Chantal Comeau, a media relations officer for the National Capital Commission (NCC), says the goal of this year’s festival is to generate a sense of joy and comfort during Canada’s harshest time of year.
“This is all about how communities dance and play music to entertain themselves during winter,” she says.
“It’s all in the tradition of having fun.”
To kick off the excitement, a high-energy opening number will play every Friday and Saturday at 7 p.m. at the American Express Snowbowl on the Rideau Canal Skateway.
Hip-hop artist K-OS and indie rock group Joel Plaskett Emergency will headline the event
The show will also feature 88 pyrotechnical effects, techno-traditional music by group Swing, hip-hop dancing by Lynx & Krypto, Inuit cultural performers, bagpiping by members of the Campbell Brothers, and snow queen puppets measuring over four metres high by Noreen Young, .
The dazzling production pays tribute to the 400th anniversary of Quebec City with music in French and English.
All of the performers are Canadian.
“It’s a very fun show and everybody’s so enthusiastic,” says Greg Solinger, part of the Montreal break-dancing duo Lynx and Krypto.

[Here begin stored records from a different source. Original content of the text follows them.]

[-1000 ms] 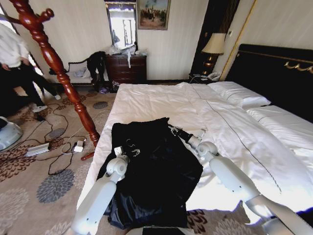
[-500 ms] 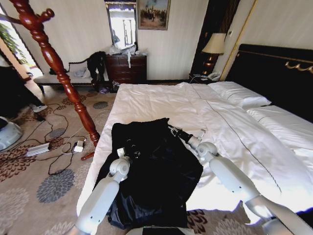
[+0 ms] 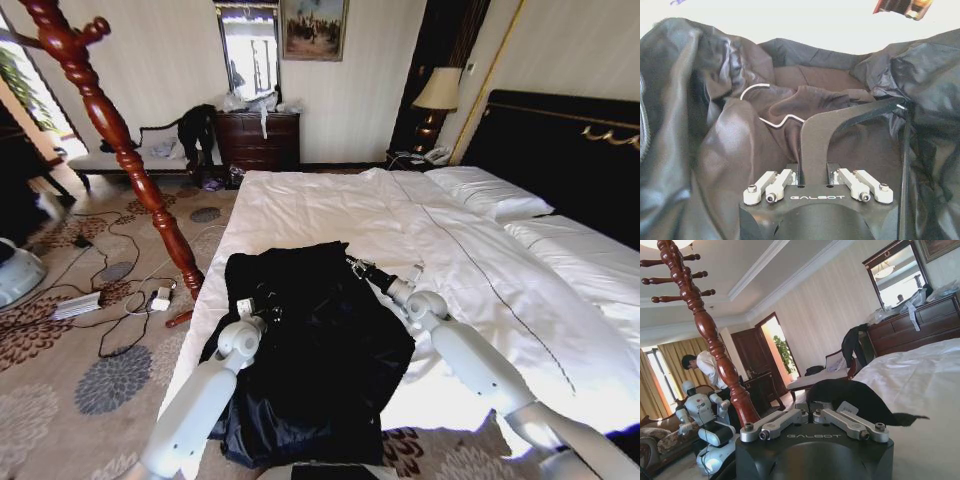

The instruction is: Pick up the clothes from the bed and hang them on the clothes hanger.

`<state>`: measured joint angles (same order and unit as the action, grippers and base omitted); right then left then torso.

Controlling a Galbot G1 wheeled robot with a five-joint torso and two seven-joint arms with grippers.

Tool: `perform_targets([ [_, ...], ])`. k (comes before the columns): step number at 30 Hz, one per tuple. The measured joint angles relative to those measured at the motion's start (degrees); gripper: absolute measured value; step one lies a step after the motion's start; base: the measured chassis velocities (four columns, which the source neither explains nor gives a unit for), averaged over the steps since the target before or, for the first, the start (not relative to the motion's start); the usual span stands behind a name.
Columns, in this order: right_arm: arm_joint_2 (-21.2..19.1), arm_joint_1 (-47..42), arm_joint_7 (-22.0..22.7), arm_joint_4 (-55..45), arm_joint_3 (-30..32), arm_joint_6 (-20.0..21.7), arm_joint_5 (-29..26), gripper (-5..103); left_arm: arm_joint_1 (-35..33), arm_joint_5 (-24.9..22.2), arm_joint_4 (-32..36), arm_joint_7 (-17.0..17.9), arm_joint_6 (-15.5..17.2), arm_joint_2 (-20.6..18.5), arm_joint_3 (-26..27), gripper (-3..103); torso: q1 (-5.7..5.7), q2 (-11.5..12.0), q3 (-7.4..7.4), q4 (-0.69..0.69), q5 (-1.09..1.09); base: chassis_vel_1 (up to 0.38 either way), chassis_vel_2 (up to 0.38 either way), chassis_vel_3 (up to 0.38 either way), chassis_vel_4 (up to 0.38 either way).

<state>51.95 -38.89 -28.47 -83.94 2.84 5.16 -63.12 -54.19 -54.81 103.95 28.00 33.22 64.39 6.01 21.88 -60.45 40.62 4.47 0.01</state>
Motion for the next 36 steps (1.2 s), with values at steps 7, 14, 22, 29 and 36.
perform_targets([
  [7,0.2,1.0,0.0,0.2,-0.3,-0.1,-0.1,0,-2.5,4.0,3.4,-3.3,0.0,-4.6,-0.1,26,0.00,0.0,0.00,0.00,0.00,0.000,0.000,0.000,0.000],
  [14,0.2,3.0,0.3,0.7,-0.4,-0.2,-1.1,0,-5.3,6.3,7.6,-5.4,-0.2,-10.5,0.1,26,0.00,0.0,0.00,0.00,0.00,0.000,0.000,0.000,0.000],
  [22,0.1,4.8,0.6,0.4,-1.1,-0.2,-2.6,0,-9.9,7.2,13.0,-7.0,0.0,-16.1,3.2,26,0.00,0.0,0.00,-0.01,-0.01,0.000,0.000,0.000,0.000],
  [29,0.0,4.8,0.6,-0.3,-1.6,-0.2,-2.5,0,-9.5,9.2,13.8,-7.4,0.0,-16.0,2.0,26,0.00,0.0,0.00,0.01,0.00,0.000,0.000,0.000,0.000],
  [36,-0.5,3.5,0.6,0.2,-0.5,-0.2,-2.1,0,-10.4,14.3,10.9,-11.6,-5.7,-13.9,3.8,26,0.00,0.0,0.00,0.00,-0.01,0.000,0.000,0.000,0.000],
])
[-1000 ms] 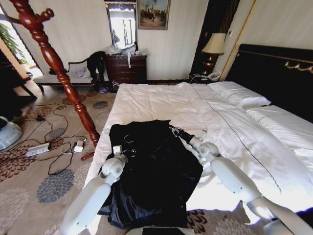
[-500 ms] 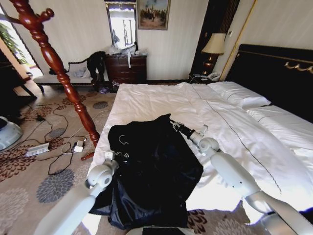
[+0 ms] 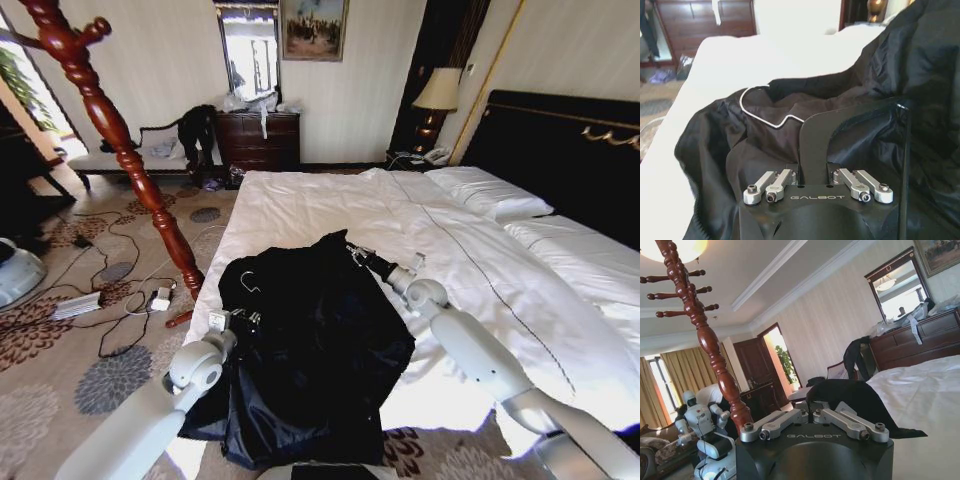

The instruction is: Pick up the clothes from the bed and hang them on the clothes hanger.

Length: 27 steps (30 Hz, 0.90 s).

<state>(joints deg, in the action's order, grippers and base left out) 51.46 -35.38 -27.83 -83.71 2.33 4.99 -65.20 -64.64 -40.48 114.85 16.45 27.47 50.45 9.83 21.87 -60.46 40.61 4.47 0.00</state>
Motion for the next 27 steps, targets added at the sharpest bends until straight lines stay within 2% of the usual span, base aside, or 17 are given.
perform_targets([
  [1,0.0,-0.1,0.0,0.0,0.1,0.0,0.1,0,0.1,1.7,-0.9,-1.3,-1.4,0.2,-0.4,26,0.00,0.0,0.00,0.00,-0.01,0.000,0.000,0.000,0.000],
  [6,0.1,-0.6,0.0,-0.2,0.2,0.0,0.3,0,1.3,6.2,-3.6,-4.1,-4.2,0.8,-3.6,26,0.00,0.0,0.00,-0.01,0.00,0.000,0.000,0.000,0.000],
  [9,0.0,-0.8,0.0,-0.3,0.4,0.0,0.5,0,1.7,6.6,-4.0,-4.1,-4.4,1.0,-4.4,26,0.00,0.0,0.00,0.00,0.00,0.000,0.000,0.000,0.000],
  [10,0.0,-0.9,0.0,-0.3,0.5,0.0,0.5,0,1.8,6.8,-4.1,-4.2,-4.4,0.9,-4.6,23,0.01,0.0,0.00,0.00,0.00,0.000,0.000,0.000,0.000],
  [12,-0.2,-1.1,-0.2,-0.4,0.9,0.0,0.6,0,1.7,7.7,-4.1,-4.9,-4.4,0.0,-4.8,31,0.00,0.0,0.00,0.00,0.00,0.000,0.000,0.000,0.000],
  [13,-0.2,-1.1,-0.2,-0.4,0.9,0.0,0.6,0,1.7,7.7,-4.1,-4.9,-4.4,0.0,-4.8,31,0.00,0.0,0.00,0.00,0.00,0.000,0.000,0.000,0.000],
  [16,-0.2,-1.3,-0.5,-0.4,1.3,0.0,0.7,0,0.6,8.9,-3.0,-7.5,-4.4,-2.5,-4.0,48,0.00,0.0,0.00,0.00,0.00,0.000,0.000,0.000,0.000],
  [18,-0.2,-1.3,-0.6,-0.4,1.4,0.0,0.7,0,0.2,9.3,-2.5,-8.3,-4.4,-3.2,-3.7,48,0.00,0.0,0.00,-0.01,0.00,0.000,0.000,0.000,0.000],
  [21,-0.2,-1.3,-0.9,-0.2,1.6,0.0,0.9,0,-1.8,10.2,-0.5,-10.4,-4.3,-5.3,-2.2,65,0.00,0.0,0.00,-0.01,0.00,0.000,0.000,0.000,0.000],
  [23,-0.2,-1.3,-0.9,-0.2,1.7,0.0,0.9,0,-2.3,10.2,0.1,-10.5,-4.3,-5.3,-1.5,65,0.00,0.0,0.00,-0.01,0.00,0.000,0.000,0.000,0.000],
  [24,-0.2,-1.4,-1.0,-0.2,1.8,0.0,1.0,0,-3.2,9.1,1.3,-10.2,-4.2,-5.0,-0.5,76,0.00,0.0,0.00,-0.01,0.00,0.000,0.000,0.000,0.000],
  [25,-0.2,-1.4,-1.0,-0.2,1.8,0.0,1.0,0,-3.2,9.1,1.3,-10.2,-4.2,-5.0,-0.5,76,0.00,0.0,0.00,-0.01,0.00,0.000,0.000,0.000,0.000],
  [26,-0.2,-1.5,-1.0,-0.2,1.9,0.0,1.0,0,-3.7,7.6,2.3,-9.3,-3.8,-4.5,0.0,76,0.00,0.0,0.00,-0.01,0.00,0.000,0.000,0.000,0.000],
  [27,-0.2,-1.7,-1.1,-0.2,1.9,0.0,1.0,0,-4.7,4.6,4.2,-6.9,-2.6,-3.8,0.3,81,0.00,0.0,0.00,0.00,0.01,0.000,0.000,0.000,0.000],
])
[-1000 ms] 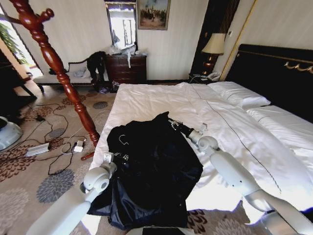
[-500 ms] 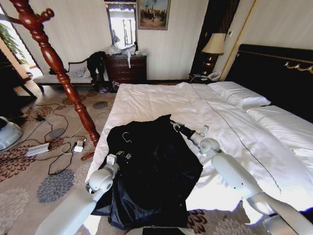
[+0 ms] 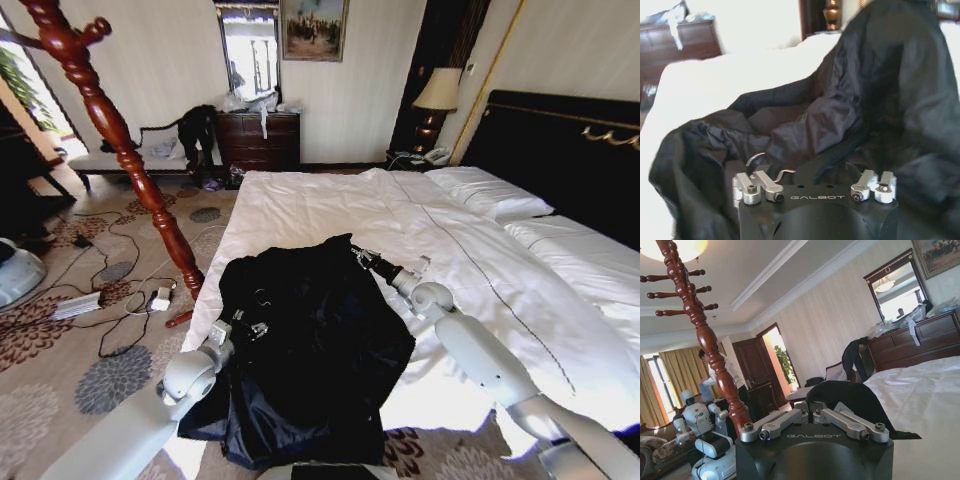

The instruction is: Pick up the clothes from the bed and hang them on the clothes hanger.

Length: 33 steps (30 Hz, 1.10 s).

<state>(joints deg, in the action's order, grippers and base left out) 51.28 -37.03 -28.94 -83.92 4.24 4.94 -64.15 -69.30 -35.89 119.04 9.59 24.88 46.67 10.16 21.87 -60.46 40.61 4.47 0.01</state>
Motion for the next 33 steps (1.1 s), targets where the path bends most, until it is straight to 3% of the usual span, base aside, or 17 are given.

Comeau says the NCC, in collaboration with artistic director Matt Zimbel, aimed to make the show as eclectic and flashy as possible.
“The visuals are all very lively and very Canadian,” she says.
To make the production more visible to audience members situated far back from the stage, Comeau says Zimbel and the NCC designed a dancing “Rigaudon” – a traditional wooden toy with swinging arms and legs – measuring almost five metres high to entertain all ages.
Marilyn Tagoona, an event planner who specializes in aboriginal performances, provided the Inuit drummers and singers for the production.
She says artistic director Zimbel loves the cultural aspect and sound of Inuit throat singing – a very unusual, guttural duet where singers Becky Mearns and Charlotte Quaminaq echo each other on split second intervals.
The effect of the performance, Tagoona says, is memorable.
“It really warms you up inside,” she says.
In addition to music and dance performances, Winterlude 2008 features family skating on the Rideau Canal as well as activities for the whole family at the Sun Life Snowflake Kingdom in Gatineau’s Jacques-Cartier Park.
Visitors can meet the festival’s official mascots, the Ice Hog family, who play on giant snow slides and navigate a snow labyrinth.
Moreover, in collaboration with the Department of Indian and Northern Affairs, festival goers can learn about traditional aboriginal winter inventions and maple syrup making, as well as take part in an ice fishing workshop with the Quebec Ministry of Natural Resources.
During the second weekend of Winterlude, members of the public can marvel at snow sculptures by teams of carvers and designers representing each Canadian province and territory.
The theme of this year’s National Snow Sculpture Competition is “Northern Creations,” where teams draw upon artistic influences unique to their part of Canada.
Last year's edition of Winterlude attracted an estimated 650,000 visitors, many of them from out of town.
The NCC expects similar numbers this year, as long as the weather conditions permit.